What you are asked to do: Reading the data below, count the lines that carry the string "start". Give nothing but the count.

Data excerpt:
┌──

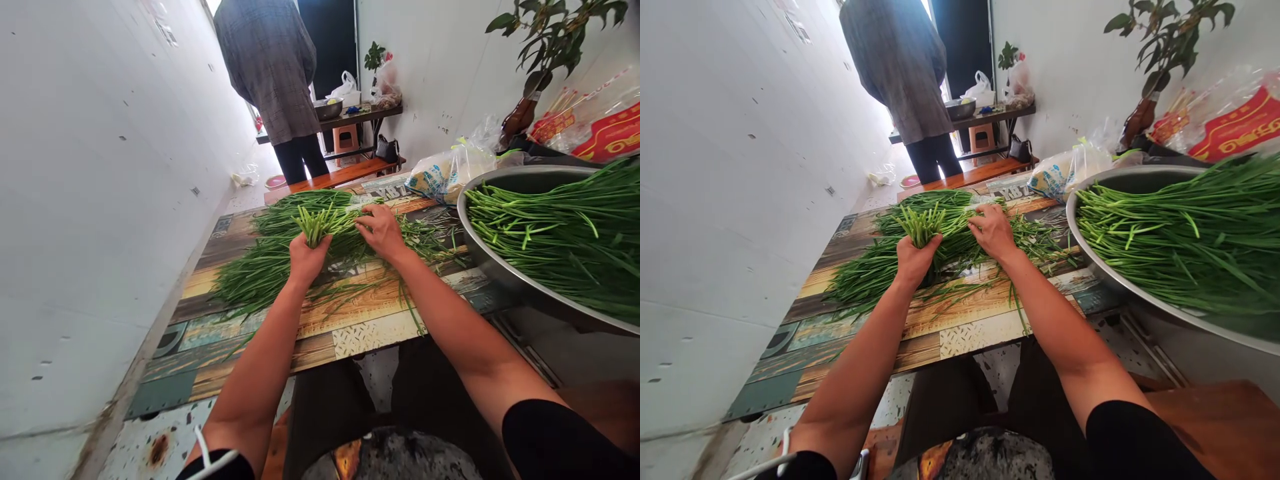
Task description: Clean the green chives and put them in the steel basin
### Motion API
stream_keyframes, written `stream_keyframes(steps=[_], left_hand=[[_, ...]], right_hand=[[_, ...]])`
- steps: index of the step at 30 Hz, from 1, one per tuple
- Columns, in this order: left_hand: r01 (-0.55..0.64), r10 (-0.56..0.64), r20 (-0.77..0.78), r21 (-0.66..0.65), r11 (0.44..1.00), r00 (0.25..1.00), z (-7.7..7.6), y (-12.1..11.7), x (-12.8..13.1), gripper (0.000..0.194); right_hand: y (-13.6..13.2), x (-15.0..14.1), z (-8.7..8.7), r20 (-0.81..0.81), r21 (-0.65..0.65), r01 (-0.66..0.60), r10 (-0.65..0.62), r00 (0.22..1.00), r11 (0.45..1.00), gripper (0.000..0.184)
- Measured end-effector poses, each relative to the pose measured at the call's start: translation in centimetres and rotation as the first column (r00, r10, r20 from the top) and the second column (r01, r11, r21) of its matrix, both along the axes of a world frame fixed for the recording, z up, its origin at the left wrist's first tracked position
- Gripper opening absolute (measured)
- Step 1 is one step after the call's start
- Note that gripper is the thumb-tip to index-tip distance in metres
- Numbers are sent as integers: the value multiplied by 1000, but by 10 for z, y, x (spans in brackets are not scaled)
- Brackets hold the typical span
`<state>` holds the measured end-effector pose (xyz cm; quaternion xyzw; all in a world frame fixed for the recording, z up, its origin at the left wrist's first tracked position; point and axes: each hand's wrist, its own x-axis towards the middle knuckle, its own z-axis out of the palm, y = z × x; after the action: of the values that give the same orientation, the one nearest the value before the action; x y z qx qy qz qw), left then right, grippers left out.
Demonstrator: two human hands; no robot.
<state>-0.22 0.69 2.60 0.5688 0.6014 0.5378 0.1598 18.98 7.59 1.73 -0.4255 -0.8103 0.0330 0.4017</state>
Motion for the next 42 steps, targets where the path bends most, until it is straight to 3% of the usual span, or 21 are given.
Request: stream_keyframes(steps=[9, 12, 16, 20, 22, 25, 28, 30, 36, 38, 40, 42], left_hand=[[-4, 4, -16, -27, 1000, 1000, 1, -1, 2, 23], [8, -9, -30, -47, 999, 1000, 3, -3, 2, 23], [25, -26, -25, -38, 999, 999, 3, -3, 2, 23], [10, -10, -9, -16, 1000, 1000, 0, -1, 0, 27], [13, -14, -10, -9, 1000, 1000, 0, 0, 0, 29], [35, -35, -31, -3, 999, 999, 0, -1, 0, 30], [99, -99, -60, -3, 995, 993, 0, -2, 1, 26], [132, -133, -64, -22, 991, 989, 0, -2, 1, 26], [145, -150, -84, -63, 987, 985, 2, -3, 1, 23], [138, -142, -71, -67, 988, 987, 3, -3, 1, 22], [133, -137, -47, -70, 989, 990, 3, -2, 0, 24], [130, -132, -27, -66, 989, 991, 3, 0, -2, 27]], right_hand=[[-5, -1, 4, 43, -38, -51, 53, 998, 998, 23], [-8, -2, 6, -18, -39, -25, 24, 1000, 999, 26], [-12, -4, 8, 46, -72, 19, -16, 999, 997, 26], [-11, -4, 7, 89, -135, -61, 73, 993, 989, 17], [-9, -4, 8, 26, -189, -115, 122, 992, 975, 12], [-10, -5, 13, -269, -310, -227, 144, 952, 923, 11], [-15, -8, 19, -591, -416, -428, 119, 798, 803, 18], [-18, -11, 22, -699, -425, -541, 117, 706, 726, 22], [-21, -20, 21, -822, -434, -625, -2, 569, 649, 35], [-23, -21, 22, -840, -422, -673, 17, 543, 607, 39], [-25, -21, 23, -820, -423, -696, 83, 567, 580, 40], [-27, -21, 24, -761, -449, -665, 135, 634, 596, 35]])
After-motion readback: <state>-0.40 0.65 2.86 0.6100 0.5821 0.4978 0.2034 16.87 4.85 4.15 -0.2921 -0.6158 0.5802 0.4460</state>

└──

Response: 2